To break the creative process into parts – to isolate the deeply personal formative process that is storytelling into specific, segmented stages – has always felt wrong to me. Growing up, no one taught me how to write. Maybe that shows. Maybe it doesn’t. But I didn’t take any lessons as a kid that showed me how to translate the mess in my skull onto a shabbily drawn comic book on a page. I didn’t know the word plot until much later, but I knew how to form one long before I knew how to structure a three part narrative, avoid my fuckin’ adverbs, and stay in active voice at severe risk to life and limb.

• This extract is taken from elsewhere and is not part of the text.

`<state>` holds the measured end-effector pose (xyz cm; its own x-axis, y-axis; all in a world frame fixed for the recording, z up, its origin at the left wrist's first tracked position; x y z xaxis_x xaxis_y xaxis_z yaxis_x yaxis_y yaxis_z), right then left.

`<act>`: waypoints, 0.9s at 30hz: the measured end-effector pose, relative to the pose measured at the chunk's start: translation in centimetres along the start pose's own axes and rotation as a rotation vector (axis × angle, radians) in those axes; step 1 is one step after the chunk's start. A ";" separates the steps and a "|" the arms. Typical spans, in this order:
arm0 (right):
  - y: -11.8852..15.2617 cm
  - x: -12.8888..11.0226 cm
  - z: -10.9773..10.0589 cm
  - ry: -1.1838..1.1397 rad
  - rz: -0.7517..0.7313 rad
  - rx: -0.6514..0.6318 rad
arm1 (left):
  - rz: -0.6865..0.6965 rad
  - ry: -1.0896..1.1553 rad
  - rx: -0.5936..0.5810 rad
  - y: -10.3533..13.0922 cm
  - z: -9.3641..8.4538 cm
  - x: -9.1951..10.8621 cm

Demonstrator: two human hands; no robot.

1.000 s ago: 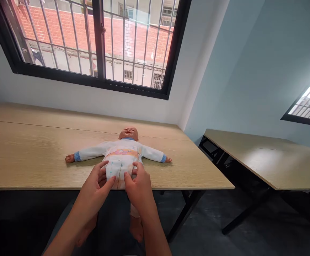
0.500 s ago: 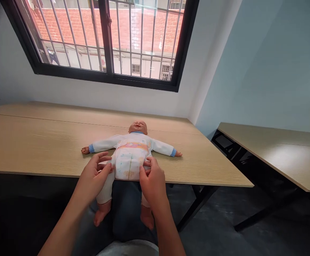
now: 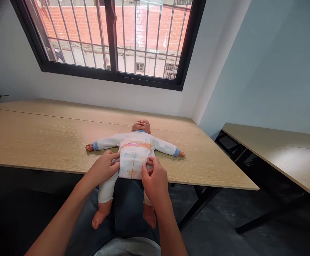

It’s the distinction between being a writer and being someone who tells stories, and while one method (I’ll save you the legwork – it’s the former) is tried and true as far as getting published, I feel like the other is infinitely important to at least understand.

Don’t misunderstand, though. I think it’s important to at least know the steps taken in successful people’s formative processes. If your published professor took steps A, B, and C and are now published bestsellers, you don’t really have much ground to call them a hack. But by no means should you necessarily glom onto their methodology because you think that now, it’s an authority. It’s a combination of factors that produced a success story – and there are an infinite number of combinations out there. If you’re an aspiring writer, even an unproven one like yours truly, take your lessons with a grain of salt – don’t be afraid to tell them to fuck off and press for your own deviations.

I think, at the core, there’s one important thing that none of my professors have taught me. To be a good storyteller, you need to understand the kind of power that you’re screwing with. You’re creating – and that’s nothing to be scoffed at. Fictional as it might be, this is a world you’ve put down on notebook paper, full to the brim with story, with history, with agony and triumph. You cannot relegate that to steps laid out point by point from a textbook somewhere.

Treat that power with respect, and you’ll do just fine.